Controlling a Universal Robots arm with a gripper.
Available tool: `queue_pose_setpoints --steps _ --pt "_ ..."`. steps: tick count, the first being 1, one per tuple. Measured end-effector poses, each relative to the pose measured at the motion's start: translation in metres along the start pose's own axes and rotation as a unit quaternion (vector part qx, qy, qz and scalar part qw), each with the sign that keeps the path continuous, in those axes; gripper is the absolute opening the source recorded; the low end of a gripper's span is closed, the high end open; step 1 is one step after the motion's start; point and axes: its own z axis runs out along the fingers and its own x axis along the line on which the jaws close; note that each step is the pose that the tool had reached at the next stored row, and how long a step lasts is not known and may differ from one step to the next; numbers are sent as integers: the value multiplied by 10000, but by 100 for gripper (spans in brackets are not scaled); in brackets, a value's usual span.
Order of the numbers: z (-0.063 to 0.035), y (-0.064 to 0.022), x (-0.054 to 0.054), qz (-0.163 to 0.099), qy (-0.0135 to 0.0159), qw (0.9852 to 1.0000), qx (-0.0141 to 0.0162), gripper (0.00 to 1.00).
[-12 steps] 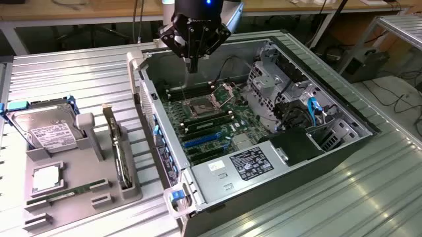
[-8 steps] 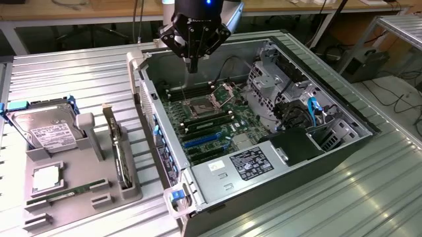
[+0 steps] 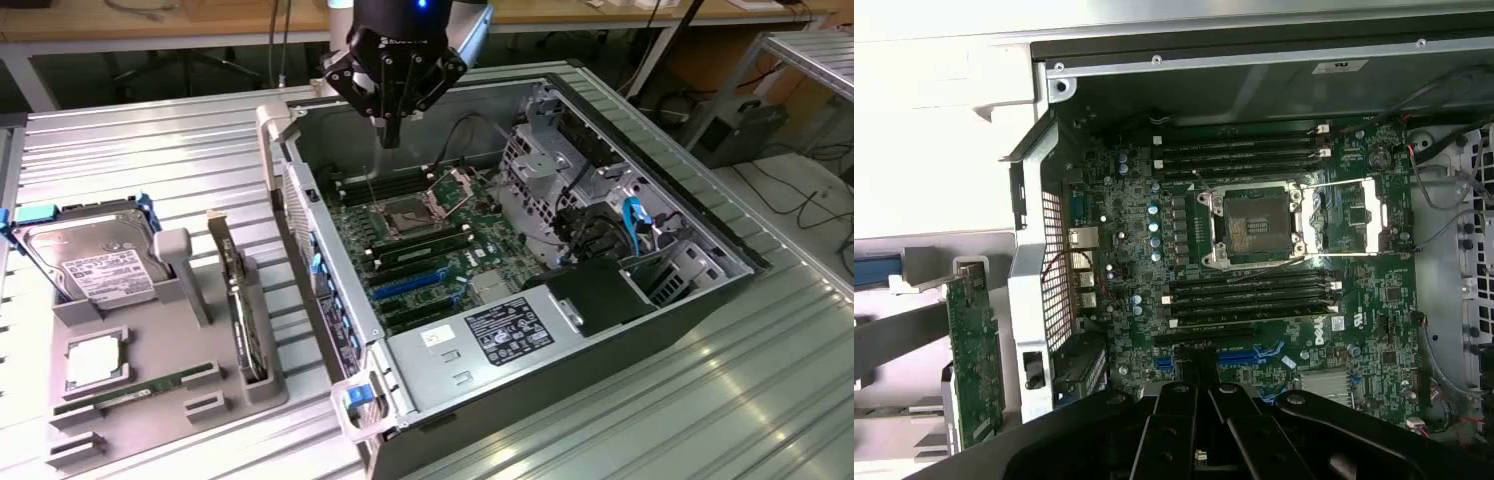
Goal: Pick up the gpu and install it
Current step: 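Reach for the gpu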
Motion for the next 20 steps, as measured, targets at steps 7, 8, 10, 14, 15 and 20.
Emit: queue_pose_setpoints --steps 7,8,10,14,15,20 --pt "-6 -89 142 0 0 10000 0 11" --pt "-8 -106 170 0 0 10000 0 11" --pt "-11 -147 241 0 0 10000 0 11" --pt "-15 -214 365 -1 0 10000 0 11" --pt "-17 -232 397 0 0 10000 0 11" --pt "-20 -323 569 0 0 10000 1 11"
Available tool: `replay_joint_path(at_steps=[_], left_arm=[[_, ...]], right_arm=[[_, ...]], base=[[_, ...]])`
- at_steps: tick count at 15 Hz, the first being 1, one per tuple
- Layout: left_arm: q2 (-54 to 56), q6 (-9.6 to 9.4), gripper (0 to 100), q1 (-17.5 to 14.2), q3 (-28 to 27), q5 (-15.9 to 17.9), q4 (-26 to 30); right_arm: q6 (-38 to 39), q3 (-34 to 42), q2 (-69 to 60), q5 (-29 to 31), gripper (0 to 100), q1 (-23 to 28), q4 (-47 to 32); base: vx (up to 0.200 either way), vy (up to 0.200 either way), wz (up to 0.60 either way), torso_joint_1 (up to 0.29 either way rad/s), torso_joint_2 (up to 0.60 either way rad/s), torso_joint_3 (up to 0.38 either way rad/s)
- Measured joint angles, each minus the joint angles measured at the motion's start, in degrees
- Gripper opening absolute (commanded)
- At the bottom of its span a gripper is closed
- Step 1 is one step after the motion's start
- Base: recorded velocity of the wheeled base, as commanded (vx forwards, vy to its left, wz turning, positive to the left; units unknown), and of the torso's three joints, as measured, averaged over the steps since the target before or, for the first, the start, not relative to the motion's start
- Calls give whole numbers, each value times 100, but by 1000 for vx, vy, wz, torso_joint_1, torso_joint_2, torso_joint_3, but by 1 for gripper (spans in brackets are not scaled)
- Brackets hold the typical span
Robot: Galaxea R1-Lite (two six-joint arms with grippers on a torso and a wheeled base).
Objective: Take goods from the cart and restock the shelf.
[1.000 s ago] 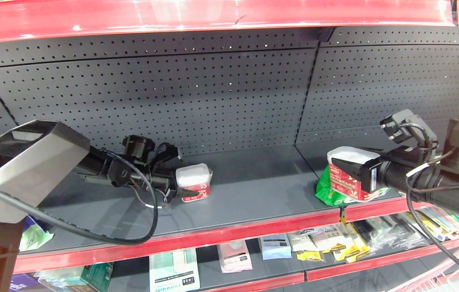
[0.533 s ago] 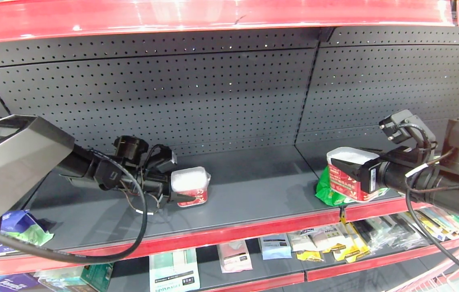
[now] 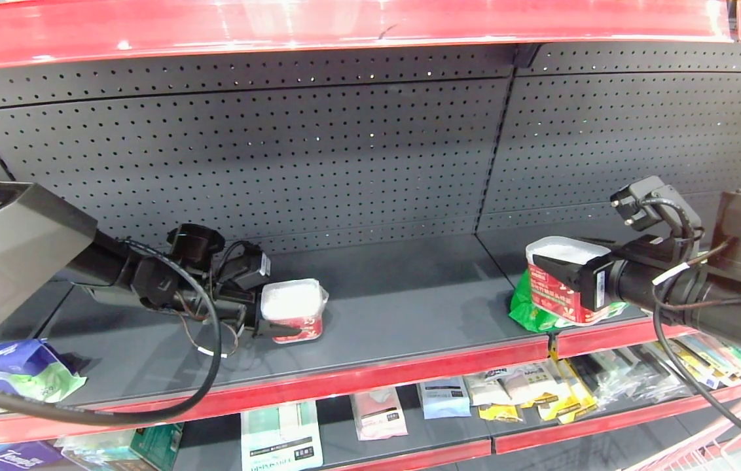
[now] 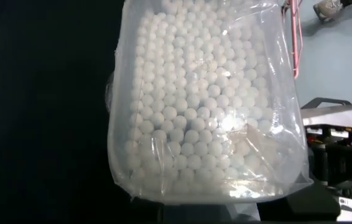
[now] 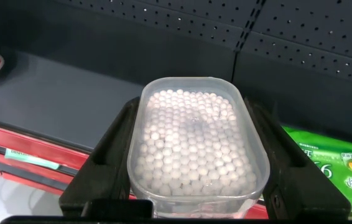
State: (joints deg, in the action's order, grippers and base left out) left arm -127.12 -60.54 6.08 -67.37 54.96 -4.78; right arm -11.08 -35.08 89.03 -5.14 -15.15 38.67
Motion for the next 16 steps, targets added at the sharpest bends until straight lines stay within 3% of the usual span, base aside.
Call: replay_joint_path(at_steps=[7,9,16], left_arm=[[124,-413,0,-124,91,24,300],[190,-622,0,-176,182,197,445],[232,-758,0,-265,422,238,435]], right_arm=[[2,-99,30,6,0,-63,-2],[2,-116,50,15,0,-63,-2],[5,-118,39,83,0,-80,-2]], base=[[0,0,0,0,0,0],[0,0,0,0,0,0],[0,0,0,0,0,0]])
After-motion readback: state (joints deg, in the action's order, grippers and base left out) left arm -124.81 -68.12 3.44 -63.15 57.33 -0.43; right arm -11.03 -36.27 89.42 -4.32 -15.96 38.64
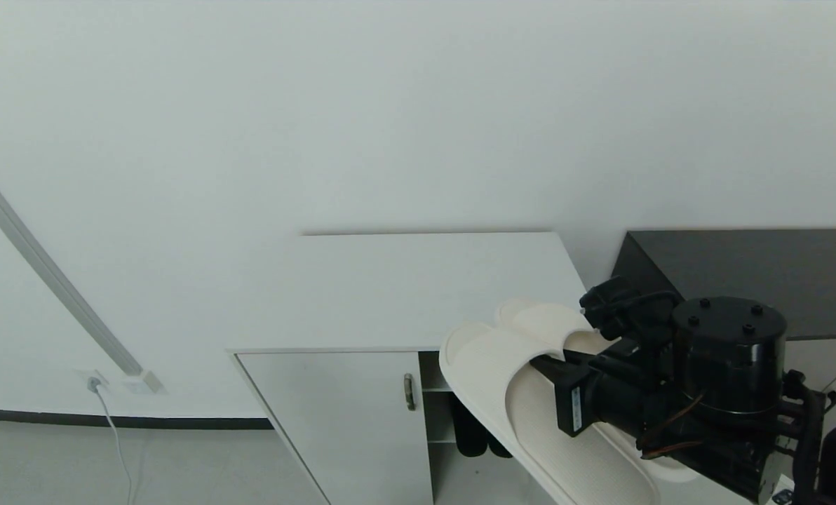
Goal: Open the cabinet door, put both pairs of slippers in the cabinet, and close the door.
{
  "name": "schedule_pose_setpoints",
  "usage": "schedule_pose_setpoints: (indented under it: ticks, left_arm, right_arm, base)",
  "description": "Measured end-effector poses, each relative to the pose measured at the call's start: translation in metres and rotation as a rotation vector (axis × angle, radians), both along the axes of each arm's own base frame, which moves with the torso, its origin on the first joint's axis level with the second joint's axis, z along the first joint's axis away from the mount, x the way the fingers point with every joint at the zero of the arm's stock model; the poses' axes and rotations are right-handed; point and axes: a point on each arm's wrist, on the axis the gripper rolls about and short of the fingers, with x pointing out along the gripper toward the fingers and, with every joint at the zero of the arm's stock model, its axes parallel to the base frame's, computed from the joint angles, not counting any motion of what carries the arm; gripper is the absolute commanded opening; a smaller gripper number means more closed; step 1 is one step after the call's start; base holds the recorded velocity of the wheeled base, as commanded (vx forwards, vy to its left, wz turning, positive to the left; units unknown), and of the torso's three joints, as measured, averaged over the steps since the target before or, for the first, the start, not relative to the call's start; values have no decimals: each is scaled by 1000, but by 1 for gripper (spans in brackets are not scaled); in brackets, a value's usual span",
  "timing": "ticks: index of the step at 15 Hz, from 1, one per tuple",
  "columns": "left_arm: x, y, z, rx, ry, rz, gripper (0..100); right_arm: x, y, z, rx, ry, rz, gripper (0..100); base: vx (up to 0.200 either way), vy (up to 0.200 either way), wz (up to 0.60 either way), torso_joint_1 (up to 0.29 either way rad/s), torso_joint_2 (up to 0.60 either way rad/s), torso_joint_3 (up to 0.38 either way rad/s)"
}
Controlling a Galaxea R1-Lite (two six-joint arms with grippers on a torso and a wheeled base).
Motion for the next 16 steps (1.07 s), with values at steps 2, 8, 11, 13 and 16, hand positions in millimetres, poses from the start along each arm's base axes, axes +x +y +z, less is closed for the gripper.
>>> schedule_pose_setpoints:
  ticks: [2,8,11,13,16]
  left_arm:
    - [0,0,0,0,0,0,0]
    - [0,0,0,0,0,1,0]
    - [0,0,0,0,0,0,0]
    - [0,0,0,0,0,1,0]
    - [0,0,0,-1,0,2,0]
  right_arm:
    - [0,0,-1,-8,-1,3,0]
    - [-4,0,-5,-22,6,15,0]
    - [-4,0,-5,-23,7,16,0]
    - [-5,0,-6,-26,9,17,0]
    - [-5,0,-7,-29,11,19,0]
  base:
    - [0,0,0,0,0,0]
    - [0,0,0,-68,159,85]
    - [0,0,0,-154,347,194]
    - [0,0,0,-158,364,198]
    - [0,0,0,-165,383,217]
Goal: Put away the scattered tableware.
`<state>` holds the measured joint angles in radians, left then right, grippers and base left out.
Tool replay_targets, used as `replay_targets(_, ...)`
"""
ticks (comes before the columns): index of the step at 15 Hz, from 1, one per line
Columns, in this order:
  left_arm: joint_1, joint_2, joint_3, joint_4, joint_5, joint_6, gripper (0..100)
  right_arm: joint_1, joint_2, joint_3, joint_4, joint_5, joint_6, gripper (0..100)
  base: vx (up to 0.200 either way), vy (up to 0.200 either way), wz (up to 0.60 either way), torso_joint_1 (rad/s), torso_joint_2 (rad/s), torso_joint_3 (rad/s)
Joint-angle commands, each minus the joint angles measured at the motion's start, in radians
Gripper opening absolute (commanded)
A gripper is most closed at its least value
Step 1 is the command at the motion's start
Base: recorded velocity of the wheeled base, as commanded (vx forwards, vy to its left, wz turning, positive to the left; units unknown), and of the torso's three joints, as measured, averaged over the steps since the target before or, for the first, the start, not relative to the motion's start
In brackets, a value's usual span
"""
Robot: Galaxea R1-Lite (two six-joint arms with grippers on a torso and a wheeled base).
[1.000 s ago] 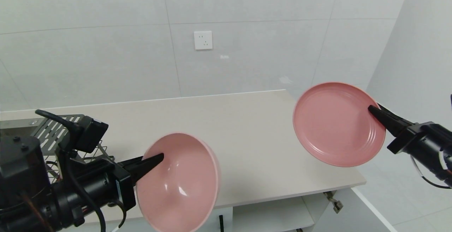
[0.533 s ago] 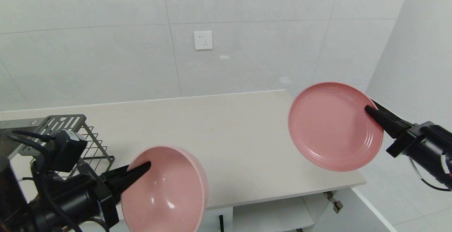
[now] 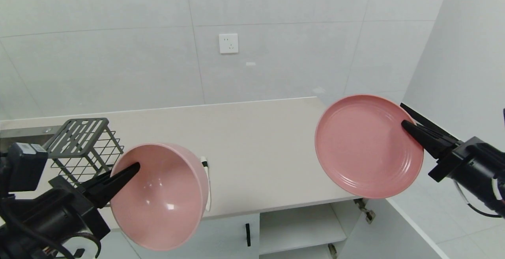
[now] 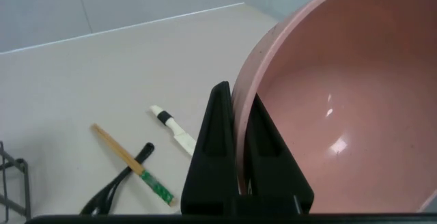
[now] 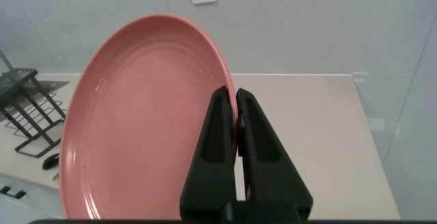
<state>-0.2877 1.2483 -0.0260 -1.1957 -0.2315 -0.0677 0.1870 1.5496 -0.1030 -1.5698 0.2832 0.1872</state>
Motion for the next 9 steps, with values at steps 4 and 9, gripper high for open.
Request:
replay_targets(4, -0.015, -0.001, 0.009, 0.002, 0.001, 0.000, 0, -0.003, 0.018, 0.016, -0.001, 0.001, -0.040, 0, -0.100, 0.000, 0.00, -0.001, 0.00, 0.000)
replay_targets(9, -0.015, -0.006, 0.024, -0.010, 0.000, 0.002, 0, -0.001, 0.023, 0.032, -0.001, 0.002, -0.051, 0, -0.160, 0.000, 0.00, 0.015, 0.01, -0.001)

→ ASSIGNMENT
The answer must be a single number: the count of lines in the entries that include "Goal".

→ WRITTEN RESPONSE
3